-- Exercise goal --
Nothing should differ between your answer and the records.

------ Data for this task ------

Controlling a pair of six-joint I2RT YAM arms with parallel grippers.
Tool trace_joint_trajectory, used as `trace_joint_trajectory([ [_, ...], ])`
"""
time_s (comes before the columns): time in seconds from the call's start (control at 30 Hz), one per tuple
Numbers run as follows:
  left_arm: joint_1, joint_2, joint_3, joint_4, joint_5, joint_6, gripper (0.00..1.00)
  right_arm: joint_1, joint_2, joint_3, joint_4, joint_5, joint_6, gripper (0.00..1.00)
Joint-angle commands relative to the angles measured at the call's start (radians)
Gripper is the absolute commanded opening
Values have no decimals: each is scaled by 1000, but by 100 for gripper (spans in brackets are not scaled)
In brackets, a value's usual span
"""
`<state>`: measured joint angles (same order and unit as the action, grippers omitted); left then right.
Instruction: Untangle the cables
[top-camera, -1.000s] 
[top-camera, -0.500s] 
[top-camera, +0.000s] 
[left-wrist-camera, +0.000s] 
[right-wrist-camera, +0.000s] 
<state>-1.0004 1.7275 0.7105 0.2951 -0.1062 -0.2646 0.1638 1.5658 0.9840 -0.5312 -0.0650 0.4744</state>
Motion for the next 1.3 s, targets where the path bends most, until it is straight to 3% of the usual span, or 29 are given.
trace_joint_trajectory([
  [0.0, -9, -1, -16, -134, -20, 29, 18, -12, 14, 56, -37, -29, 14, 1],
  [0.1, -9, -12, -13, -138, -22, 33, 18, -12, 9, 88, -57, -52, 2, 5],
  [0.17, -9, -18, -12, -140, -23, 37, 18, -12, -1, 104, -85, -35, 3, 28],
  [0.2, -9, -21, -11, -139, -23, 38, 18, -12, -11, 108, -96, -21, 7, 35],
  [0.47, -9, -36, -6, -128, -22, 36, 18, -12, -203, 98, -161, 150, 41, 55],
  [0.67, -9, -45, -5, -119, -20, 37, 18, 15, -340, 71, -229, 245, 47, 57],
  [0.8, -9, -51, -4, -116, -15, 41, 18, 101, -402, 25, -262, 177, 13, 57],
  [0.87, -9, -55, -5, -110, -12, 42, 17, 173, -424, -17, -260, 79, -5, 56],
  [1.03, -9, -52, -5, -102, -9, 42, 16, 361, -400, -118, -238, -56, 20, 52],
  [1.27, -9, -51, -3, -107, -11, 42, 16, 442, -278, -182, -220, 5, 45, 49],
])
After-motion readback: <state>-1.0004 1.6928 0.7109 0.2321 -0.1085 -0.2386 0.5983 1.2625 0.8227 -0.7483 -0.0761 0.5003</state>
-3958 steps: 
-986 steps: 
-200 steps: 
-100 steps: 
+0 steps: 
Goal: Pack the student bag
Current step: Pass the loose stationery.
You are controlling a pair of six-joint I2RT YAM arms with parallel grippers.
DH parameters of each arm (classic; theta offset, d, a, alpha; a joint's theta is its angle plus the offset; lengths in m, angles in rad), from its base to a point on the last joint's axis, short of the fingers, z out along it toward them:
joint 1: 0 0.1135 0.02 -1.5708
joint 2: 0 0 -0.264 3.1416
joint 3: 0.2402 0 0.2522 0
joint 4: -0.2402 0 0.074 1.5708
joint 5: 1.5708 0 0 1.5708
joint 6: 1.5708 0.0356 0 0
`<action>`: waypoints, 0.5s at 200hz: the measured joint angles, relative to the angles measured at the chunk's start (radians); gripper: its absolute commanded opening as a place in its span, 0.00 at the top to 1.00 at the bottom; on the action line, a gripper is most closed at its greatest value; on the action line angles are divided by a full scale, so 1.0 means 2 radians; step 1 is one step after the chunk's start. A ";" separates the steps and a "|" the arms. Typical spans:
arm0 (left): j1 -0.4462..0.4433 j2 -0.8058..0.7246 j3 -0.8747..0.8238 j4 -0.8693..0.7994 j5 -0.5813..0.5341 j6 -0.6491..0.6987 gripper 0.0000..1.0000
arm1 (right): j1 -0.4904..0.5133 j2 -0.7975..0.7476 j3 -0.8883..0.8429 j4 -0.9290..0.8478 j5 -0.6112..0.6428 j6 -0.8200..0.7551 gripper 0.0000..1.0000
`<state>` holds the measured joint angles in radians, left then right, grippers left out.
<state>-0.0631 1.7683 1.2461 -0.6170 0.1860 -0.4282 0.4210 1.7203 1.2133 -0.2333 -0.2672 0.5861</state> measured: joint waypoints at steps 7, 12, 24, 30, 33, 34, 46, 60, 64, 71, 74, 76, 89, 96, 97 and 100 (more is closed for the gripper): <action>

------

-- Solved problem --
Controlling a pair of six-joint I2RT YAM arms with parallel grippers.
Tool trace_joint_trajectory, used as `trace_joint_trajectory([ [_, ...], ])`
"""
time_s (comes before the columns): time in seconds from the call's start (control at 30 Hz), one per tuple
Numbers run as follows:
  left_arm: joint_1, joint_2, joint_3, joint_4, joint_5, joint_6, gripper (0.00..1.00)
  right_arm: joint_1, joint_2, joint_3, joint_4, joint_5, joint_6, gripper (0.00..1.00)
Joint-angle commands relative to the angles measured at the call's start (radians)
Gripper is the absolute commanded opening
Values have no decimals: each is scaled by 1000, but by 100 for gripper (spans in brackets are not scaled)
In brackets, a value's usual span
"""
`<state>`: measured joint angles (same order and unit as the action, grippers omitted); left then right.
Instruction: Untangle the cables
[top-camera, -1.000s] 
[top-camera, -0.500s] 
[top-camera, +0.000s] 
[left-wrist-camera, +0.000s] 
[right-wrist-camera, +0.000s] 
<state>-1.0004 1.7275 0.7105 0.2951 -0.1062 -0.2646 0.1638 1.5658 0.9840 -0.5312 -0.0650 0.4744</state>
Motion for the next 1.3 s, targets where the path bends most, until it is straight to 3% of the usual span, or 29 are given.
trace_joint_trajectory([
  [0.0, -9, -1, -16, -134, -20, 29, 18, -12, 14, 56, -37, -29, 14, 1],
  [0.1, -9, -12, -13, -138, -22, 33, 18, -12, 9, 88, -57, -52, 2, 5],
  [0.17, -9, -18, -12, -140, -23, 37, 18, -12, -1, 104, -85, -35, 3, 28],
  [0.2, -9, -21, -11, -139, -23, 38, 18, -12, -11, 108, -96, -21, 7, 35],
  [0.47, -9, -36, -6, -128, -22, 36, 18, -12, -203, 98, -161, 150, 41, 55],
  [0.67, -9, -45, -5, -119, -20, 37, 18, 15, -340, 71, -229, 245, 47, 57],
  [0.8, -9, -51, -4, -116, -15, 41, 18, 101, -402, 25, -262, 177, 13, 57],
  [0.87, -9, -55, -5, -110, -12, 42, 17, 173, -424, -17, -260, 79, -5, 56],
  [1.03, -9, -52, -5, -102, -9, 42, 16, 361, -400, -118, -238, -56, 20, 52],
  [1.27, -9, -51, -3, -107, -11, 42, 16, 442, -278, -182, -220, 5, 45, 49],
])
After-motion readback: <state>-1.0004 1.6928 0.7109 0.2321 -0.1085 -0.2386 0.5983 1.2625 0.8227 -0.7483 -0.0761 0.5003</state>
-3958 steps: 
-986 steps: 
-200 steps: 
-100 steps: 
+0 steps: 
Goal: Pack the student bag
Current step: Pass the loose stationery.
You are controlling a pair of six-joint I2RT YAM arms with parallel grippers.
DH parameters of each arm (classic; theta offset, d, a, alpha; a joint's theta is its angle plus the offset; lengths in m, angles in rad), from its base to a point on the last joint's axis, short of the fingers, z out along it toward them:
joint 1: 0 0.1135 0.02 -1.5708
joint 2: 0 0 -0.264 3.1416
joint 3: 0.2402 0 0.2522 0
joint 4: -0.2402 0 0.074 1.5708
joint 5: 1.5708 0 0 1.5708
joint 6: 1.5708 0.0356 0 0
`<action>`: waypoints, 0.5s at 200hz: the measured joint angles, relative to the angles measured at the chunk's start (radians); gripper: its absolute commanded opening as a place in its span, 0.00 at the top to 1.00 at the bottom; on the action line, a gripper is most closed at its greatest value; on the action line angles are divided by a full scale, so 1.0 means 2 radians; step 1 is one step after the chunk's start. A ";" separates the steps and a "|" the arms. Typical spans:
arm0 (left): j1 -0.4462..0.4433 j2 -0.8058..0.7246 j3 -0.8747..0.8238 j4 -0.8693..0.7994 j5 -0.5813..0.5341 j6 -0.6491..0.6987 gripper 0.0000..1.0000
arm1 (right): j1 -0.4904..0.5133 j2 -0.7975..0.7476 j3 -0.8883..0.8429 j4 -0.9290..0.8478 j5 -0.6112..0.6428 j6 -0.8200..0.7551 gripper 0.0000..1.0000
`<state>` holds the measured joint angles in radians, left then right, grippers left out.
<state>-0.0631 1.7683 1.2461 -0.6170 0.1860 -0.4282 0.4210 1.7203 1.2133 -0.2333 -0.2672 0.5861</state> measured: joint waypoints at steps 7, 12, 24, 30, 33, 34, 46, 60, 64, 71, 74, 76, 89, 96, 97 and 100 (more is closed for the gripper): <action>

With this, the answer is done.